Britton smiled indulgently. It was only another of the five hundred kindly hints which had been given him by well-disposed people; for well-disposed people never think that these vague pieces of information, very often acquired simply by hearsay, waste a man's time, by sending him off on false and useless scents. Britton had had plenty of such news, and he thought no more of it till he heard it whispered about the Post that there was something big on Samson Creek.
He learned, too, that Franco Lessari had quitted the Government service to go prospecting, and that lent more significance to what the Corsican had told him. When he went to bed that night, he counted the contents of his slack money-belt. There remained about enough to purchase a team of dogs, with some dollars left over for supplies. With his present means he could go on one more stampede. If he failed to strike anything, he would be stranded. Success or failure depended upon which direction he took. There was another rumor in the air, the tale of riches in the Logan Valley, and he did not know which way to turn. In his strait he remembered the fatalistic beliefs of the Arabs in Algiers, and flipped a coin to decide whether he should go on or turn back.
It fell heads–to go on–and Britton accepted the decision. Larry Marsh and McDonald had gone south of Lake Le Barge, so he purchased his dogs from another musher and set forth next day. The frost held lakes and rivers with two-foot ice, and the snow had fallen heavily for a week.
He worked across the frozen lakes; ranged the jammed curves of Thirty Mile River; and reached the ice bridges of the White Horse. The travelling was tedious, and he saved his dogs, going into camp every night at six.
At the Mounted Police post on the Big Salmon, Britton rested half a day, and then mushed along, undeterred by a filled trail, to the Little Salmon, Pelly, and Selkirk, making halts where he must.
Between Selkirk and Stewart River, when Britton pulled out at dawn, he could discern another team travelling behind him at a considerable distance.
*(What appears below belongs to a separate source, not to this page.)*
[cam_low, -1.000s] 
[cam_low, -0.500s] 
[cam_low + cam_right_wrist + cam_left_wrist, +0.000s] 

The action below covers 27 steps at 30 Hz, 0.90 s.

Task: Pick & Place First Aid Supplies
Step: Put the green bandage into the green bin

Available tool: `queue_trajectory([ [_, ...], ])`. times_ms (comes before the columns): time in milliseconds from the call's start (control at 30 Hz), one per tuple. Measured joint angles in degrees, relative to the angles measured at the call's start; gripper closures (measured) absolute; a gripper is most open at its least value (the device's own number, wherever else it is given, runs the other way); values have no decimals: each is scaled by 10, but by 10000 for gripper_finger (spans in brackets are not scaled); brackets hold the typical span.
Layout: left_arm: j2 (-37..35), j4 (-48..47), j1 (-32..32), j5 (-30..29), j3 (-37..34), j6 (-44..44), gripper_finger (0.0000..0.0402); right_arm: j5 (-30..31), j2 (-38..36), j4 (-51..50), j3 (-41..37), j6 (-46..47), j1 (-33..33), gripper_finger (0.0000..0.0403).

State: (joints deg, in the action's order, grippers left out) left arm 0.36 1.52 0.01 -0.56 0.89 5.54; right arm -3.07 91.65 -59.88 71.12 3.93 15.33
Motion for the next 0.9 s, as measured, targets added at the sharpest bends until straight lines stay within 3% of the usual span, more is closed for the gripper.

He watched it with interest because it was the first company he had seen on the trail since leaving Big Salmon, but the sled did not appear to come any nearer no matter how slowly he himself mushed.
"Who's behind?" asked the keeper of the roadhouse at Stewart River, when Britton passed through.
"Don't know," Rex answered. "He will not come close enough for examination."
"A shirker!" was the man's judgment on the laggard team, as he watched the Englishman's sturdy figure breaking the way to Sixty Mile.
CHAPTER VII.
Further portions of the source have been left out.